WHAT YOU SHOULD DO - Output the entries below exactly, from the first line to the line holding "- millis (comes", both included.

::: RECORD EXTRACTS

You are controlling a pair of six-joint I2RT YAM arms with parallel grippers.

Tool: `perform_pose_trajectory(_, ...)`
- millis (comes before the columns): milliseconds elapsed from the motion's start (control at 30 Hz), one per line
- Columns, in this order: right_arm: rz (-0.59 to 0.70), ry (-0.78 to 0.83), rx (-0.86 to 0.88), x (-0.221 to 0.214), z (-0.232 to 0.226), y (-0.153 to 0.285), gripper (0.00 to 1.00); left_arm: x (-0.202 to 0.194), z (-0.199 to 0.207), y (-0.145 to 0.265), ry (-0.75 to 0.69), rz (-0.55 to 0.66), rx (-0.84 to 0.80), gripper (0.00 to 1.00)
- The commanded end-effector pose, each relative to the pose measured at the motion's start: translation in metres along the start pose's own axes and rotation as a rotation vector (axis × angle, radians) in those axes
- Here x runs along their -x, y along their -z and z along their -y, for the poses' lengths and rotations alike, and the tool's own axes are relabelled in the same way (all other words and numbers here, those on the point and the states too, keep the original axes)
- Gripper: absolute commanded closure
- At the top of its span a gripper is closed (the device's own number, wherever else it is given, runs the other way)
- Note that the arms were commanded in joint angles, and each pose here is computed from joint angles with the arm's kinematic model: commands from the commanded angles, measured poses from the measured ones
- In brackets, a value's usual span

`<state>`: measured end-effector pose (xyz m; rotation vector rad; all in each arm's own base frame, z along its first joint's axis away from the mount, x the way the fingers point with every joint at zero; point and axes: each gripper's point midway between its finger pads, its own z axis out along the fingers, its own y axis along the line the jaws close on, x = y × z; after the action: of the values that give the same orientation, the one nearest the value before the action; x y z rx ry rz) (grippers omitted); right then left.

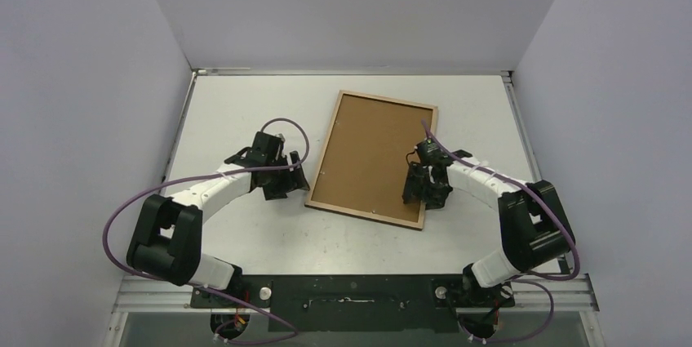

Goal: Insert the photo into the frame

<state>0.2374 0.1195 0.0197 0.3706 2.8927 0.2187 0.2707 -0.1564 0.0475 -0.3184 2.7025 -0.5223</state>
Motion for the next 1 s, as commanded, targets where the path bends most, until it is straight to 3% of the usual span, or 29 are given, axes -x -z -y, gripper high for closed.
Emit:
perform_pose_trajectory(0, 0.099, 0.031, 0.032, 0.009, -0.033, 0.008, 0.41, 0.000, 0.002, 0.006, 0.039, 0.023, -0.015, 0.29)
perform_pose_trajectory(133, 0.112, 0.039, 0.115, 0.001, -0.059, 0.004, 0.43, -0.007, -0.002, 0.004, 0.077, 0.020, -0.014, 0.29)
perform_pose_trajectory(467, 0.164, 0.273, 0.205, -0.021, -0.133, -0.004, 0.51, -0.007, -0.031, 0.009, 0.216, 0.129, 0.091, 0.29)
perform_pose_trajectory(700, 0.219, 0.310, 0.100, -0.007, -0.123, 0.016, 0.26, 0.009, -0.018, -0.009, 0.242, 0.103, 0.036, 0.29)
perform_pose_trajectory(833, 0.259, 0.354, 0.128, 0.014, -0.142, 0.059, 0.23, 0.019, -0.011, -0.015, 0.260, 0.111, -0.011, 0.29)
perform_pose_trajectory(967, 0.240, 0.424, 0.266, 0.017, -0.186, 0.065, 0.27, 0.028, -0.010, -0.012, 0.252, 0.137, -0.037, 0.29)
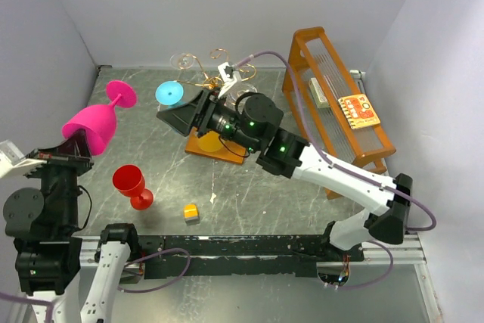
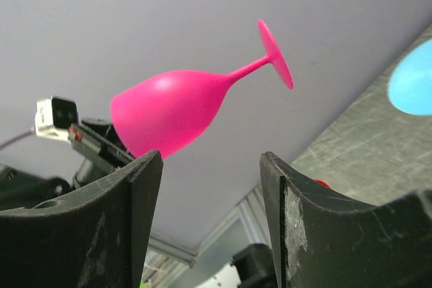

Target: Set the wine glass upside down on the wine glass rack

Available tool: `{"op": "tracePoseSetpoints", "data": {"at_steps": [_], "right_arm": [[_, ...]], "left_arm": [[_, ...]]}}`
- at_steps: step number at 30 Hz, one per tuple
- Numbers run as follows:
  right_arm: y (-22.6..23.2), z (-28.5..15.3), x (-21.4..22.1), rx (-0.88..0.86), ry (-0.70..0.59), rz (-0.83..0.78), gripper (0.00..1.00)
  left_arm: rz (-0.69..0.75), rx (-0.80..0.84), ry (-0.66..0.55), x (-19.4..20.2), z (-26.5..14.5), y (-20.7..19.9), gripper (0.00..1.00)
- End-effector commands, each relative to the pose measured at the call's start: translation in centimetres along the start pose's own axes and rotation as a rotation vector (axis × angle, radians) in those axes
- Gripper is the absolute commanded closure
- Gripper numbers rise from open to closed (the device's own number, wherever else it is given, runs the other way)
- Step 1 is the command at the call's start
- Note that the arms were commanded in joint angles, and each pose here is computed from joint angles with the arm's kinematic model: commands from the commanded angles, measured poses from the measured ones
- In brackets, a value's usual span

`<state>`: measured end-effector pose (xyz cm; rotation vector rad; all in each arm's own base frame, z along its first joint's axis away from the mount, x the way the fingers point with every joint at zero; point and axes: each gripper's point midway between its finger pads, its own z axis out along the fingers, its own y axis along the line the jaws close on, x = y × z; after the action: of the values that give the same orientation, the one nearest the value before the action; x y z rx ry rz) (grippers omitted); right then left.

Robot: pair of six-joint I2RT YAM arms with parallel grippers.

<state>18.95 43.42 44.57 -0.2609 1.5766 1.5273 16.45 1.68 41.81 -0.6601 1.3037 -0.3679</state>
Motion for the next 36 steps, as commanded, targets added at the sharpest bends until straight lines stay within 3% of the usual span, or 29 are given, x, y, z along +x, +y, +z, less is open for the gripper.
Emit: {"op": "tracePoseSetpoints", "data": {"at_steps": [1,16,31,36], "right_arm": [[2.4,1.6,-1.8,-0.033,-0.077,0.106,0.40],[4.4,8.1,-0.4,-0.037,-0.025,0.342,0.46],[4.3,7.8,-1.7,-0.043,-0.111,0.469,0.50],[3.6,7.7,-1.3,0.002,-0.122,0.517,0.59]], "left_arm": [[-0.032,0.183,-0.109,-2.4,-0.9,-3.4,0.93],[-0.002,0.381,-0.231,-4.3,-3.0,-6.3,0.93],[-0.025,0.413,-0.188,-2.7,-2.4,-6.3,0.93],[-0.030,0.434,-0.178,-2.3,-2.5,-6.5,0.93]]}}
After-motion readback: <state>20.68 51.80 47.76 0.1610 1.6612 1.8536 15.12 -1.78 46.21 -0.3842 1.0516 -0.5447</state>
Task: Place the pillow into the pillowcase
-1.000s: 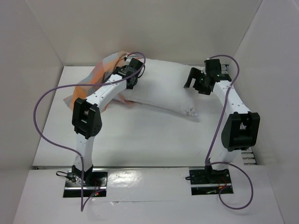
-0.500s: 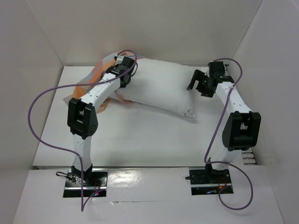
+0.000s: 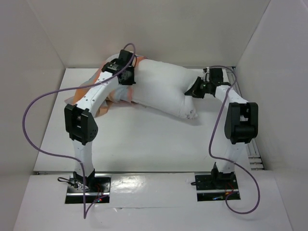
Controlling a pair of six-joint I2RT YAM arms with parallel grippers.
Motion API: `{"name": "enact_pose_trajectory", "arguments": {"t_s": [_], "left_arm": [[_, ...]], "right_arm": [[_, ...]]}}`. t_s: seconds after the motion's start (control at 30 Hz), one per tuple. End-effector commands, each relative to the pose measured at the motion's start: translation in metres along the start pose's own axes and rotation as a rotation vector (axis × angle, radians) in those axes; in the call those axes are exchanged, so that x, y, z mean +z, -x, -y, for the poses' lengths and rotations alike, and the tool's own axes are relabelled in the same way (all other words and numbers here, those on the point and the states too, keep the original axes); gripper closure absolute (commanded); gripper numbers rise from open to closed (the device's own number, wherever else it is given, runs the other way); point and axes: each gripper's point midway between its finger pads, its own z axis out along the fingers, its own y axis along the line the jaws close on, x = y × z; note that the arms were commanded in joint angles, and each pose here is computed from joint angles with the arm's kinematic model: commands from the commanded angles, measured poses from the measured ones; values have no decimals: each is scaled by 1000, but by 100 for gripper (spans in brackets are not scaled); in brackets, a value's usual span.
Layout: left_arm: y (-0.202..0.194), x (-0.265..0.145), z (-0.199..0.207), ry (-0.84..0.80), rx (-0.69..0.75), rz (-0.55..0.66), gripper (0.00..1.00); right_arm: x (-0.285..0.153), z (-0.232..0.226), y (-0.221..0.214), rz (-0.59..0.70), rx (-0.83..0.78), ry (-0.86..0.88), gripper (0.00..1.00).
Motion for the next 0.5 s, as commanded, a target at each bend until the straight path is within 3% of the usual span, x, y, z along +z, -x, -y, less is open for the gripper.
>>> {"name": "enact_pose_trajectory", "arguments": {"t_s": [0.0,0.1,0.17,0.23,0.27,0.47], "left_arm": [[-2,-77,175,-643,175,17,100],[-43,-133,274,-1005,266,-82,100],[-46,-179,305,-1193,294,-95,100],[-57,-175,308,-1216,266,-153,100],[-42,-193,301,-1273,258,-107,100],[-12,-166,228,-1130,120,-112,100]], "right_arm": [[27,-79,-21,-73,-37,289,100],[19,-125,-23,-21,-82,333,100],[14,-136,-27,0,-69,335,100],[-2,-145,-27,39,-69,331,100],[-4,-140,-34,41,-65,321,100],[-37,-129,-52,96,-48,267,100]]}}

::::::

REPLY TO THE TASK -
You are controlling a pair of six-joint I2RT YAM arms with parallel grippers.

Tool: `perform_pose_trajectory(_, ...)`
- millis (comes before the columns): milliseconds elapsed from the motion's start (control at 30 Hz), one per line

The work on this exercise is finished.